BANGKINANG – Jembatan Desa Balung di Kecamatan XIII Koto Kampar yang menghubungkan Riau dan Sumatera Barat segera dibangun pada tahun 2022. Jika jembatan ini selesai, diharapkan akan meningkatkan perekonomian kedua daerah.
Camat XIII Koto Kampar, Rahmad Fajri menjelaskan, Pemerintah Daerah Kabupaten Kampar telah berupaya untuk menuntaskan aspek regulasi dan langkah yang harus ditempuh sebelum dapat merealisasikan pembangunan jembatan Balung sepanjang lebih kurang 100 meter.
Sebut Fajri, Pemerintah Kampar punya keinginan kuat untuk merealisasikan peningkatan ekonomi masyarakat di daerah perbatasan.
Untuk menindaklanjuti usaha menuju pembangunan jembatan di Desa Balung, Fajri selaku Camat telah berkali-kali turun ke desa itu bertemu dengan tokoh masyarakat.

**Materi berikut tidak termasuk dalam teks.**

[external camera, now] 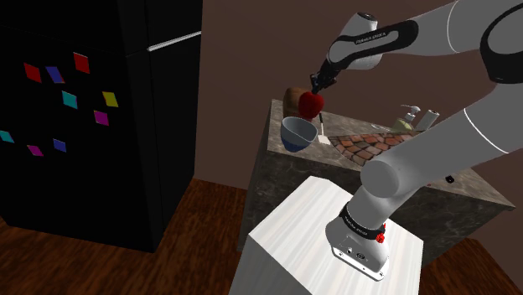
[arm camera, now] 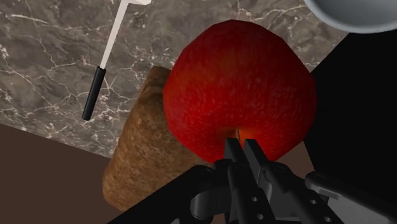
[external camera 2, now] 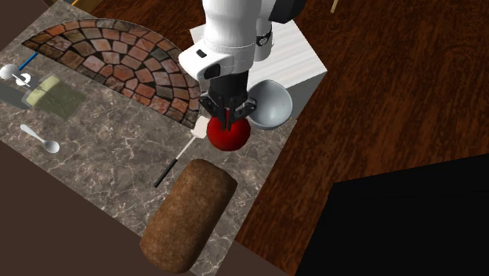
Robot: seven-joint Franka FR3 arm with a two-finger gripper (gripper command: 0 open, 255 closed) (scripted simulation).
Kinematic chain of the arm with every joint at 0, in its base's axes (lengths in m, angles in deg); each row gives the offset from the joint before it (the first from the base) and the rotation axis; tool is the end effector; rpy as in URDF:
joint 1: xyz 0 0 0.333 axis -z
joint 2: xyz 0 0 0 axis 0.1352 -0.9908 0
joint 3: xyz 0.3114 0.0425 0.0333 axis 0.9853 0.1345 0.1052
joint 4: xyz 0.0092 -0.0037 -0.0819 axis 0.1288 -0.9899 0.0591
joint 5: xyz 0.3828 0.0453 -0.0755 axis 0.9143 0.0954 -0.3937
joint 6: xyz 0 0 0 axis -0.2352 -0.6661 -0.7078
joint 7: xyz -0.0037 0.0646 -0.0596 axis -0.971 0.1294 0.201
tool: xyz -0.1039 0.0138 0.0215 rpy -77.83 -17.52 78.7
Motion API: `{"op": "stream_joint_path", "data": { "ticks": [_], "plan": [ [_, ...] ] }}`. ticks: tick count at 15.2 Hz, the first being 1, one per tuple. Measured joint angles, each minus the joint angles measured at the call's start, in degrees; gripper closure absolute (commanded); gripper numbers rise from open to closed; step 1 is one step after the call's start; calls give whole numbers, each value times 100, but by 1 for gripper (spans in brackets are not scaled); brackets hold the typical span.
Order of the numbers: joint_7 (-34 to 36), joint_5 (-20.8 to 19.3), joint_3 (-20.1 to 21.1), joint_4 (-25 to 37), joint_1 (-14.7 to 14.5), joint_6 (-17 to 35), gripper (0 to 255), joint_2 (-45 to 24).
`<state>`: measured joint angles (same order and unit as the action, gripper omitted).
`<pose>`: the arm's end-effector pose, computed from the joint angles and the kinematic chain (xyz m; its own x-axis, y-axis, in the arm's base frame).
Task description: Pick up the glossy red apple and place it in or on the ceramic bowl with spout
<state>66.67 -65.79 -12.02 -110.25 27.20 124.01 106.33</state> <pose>0.3751 -0.2690 0.4865 0.7782 -0.4816 0.4032 -0.5423 -0.8390 0.0446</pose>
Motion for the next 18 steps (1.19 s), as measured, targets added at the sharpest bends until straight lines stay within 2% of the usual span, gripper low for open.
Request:
{"op": "stream_joint_path", "data": {
  "ticks": [18],
  "plan": [
    [-56,107,159,1034,-60,-1400,255,364]
  ]
}}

Fajri mengaku, merasa terobsesi untuk dapat membantu masyarakat mewujudkan impian akan hadirnya jembatan yang layak. Sehingga aktivitas masyarakat menjadi lancar seperti tempat-tempat lain di Kampar.
Hanya saja, jelas Fajri, untuk membangun jembatan penghubung ke Balung, perlu dilakukan langkah-langkah khusus, mengingat lokasi pembangunan ini berada di Wilayah Provinsi Sumatera Barat (Sumbar).

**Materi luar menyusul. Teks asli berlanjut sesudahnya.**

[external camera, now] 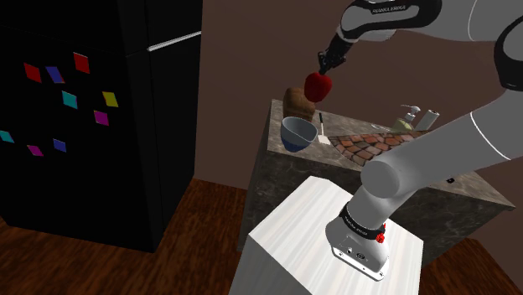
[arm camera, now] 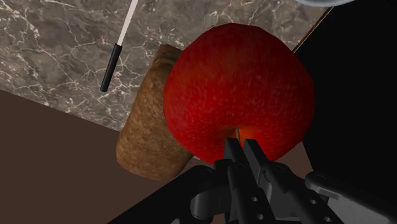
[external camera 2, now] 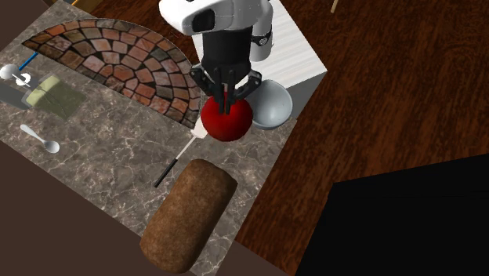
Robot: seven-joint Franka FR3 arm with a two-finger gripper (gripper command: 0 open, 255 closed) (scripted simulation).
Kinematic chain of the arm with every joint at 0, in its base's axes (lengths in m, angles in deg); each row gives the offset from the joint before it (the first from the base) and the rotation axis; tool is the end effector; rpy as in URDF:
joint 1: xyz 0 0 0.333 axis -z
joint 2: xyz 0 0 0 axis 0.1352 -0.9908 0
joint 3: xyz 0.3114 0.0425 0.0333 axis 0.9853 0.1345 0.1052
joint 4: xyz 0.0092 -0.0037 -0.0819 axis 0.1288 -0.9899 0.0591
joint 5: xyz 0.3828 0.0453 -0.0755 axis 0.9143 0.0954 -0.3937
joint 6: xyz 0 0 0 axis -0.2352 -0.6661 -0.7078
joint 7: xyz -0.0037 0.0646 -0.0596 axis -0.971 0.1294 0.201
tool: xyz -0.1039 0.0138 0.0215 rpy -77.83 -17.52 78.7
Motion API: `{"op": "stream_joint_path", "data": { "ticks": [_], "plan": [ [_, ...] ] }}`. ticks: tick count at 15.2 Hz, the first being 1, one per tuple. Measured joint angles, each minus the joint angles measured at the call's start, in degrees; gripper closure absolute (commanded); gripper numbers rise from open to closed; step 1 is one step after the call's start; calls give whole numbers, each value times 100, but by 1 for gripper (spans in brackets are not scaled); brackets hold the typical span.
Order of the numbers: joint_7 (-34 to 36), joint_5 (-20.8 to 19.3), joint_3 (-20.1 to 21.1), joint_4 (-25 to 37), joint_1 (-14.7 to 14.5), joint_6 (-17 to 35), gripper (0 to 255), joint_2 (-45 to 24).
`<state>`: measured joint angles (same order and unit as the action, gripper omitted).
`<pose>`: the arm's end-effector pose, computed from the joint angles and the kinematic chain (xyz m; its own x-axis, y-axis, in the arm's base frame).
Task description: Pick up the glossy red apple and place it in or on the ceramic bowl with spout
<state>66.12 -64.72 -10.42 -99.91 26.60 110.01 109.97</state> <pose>0.3725 -0.2636 0.5777 0.7783 -0.4815 0.4030 -0.5422 -0.8391 0.0445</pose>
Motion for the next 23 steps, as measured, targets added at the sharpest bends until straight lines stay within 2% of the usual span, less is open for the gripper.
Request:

Kata Fajri, Pemda Kampar telah menjalin kerjasama dengan Kabupaten Limapuluh Kota. “Bupati dengan bupati sudah melakukan Memorandum of Understanding atau MoU,” ujar Fajri, Selasa, 25 Agustus 2020.

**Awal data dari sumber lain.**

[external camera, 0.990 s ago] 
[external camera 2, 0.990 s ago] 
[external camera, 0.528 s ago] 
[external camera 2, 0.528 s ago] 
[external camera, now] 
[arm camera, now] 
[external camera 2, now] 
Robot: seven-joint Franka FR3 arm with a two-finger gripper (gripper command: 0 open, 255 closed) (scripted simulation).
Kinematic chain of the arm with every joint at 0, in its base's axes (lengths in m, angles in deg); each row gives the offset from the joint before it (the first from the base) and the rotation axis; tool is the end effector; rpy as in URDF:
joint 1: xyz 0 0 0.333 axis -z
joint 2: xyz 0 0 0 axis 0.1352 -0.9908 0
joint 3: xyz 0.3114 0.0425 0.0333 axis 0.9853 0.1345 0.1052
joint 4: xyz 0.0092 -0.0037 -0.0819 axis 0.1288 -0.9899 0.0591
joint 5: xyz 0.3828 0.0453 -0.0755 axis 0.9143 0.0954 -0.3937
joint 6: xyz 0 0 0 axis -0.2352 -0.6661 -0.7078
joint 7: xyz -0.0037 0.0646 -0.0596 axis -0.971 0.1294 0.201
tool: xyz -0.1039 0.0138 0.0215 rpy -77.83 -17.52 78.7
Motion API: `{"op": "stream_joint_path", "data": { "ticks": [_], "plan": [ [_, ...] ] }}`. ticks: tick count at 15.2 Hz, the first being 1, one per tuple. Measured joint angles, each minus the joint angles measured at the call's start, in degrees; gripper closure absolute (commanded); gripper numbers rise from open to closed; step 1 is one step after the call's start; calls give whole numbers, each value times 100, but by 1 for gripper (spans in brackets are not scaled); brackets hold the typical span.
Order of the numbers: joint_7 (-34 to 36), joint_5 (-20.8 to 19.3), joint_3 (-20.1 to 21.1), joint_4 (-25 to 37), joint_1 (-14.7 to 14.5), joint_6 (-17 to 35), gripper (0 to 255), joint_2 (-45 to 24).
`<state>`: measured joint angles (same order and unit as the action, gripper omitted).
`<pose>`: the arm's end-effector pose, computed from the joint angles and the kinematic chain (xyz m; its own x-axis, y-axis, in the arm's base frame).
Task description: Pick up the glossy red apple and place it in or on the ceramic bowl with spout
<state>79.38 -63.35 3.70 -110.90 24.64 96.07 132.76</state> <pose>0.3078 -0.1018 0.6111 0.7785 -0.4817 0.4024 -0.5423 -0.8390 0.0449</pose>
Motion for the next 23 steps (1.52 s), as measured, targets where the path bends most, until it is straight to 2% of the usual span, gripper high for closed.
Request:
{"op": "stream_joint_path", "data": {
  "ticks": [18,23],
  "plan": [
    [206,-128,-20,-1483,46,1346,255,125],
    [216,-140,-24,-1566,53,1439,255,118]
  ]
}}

Fajri menambahkan, turunan dari telah terlaksananya MoU antar dua pemkab, selanjutnya dilakukan perjanjian di level dinas masing-masing pemda yaitu kesepakatan Perjanjian Kerja Sama (PKS)
“Dalam jangka pendek akan dibuat Detail Engineering Desig (DED),” ungkap dia lagi.
Kemudian, sebut Fajri, setelah semua proses ini dilewati, DED ini akan dibawa ke Balai Besar Pelaksanaan Jalan Nasional. “Balai lalu akan membawa (DED) ke Kementerian PU.”
“Insyallah pada Tahun 2022 nanti (pembangunan jembatan) akan terwujud,” tukas Fajri.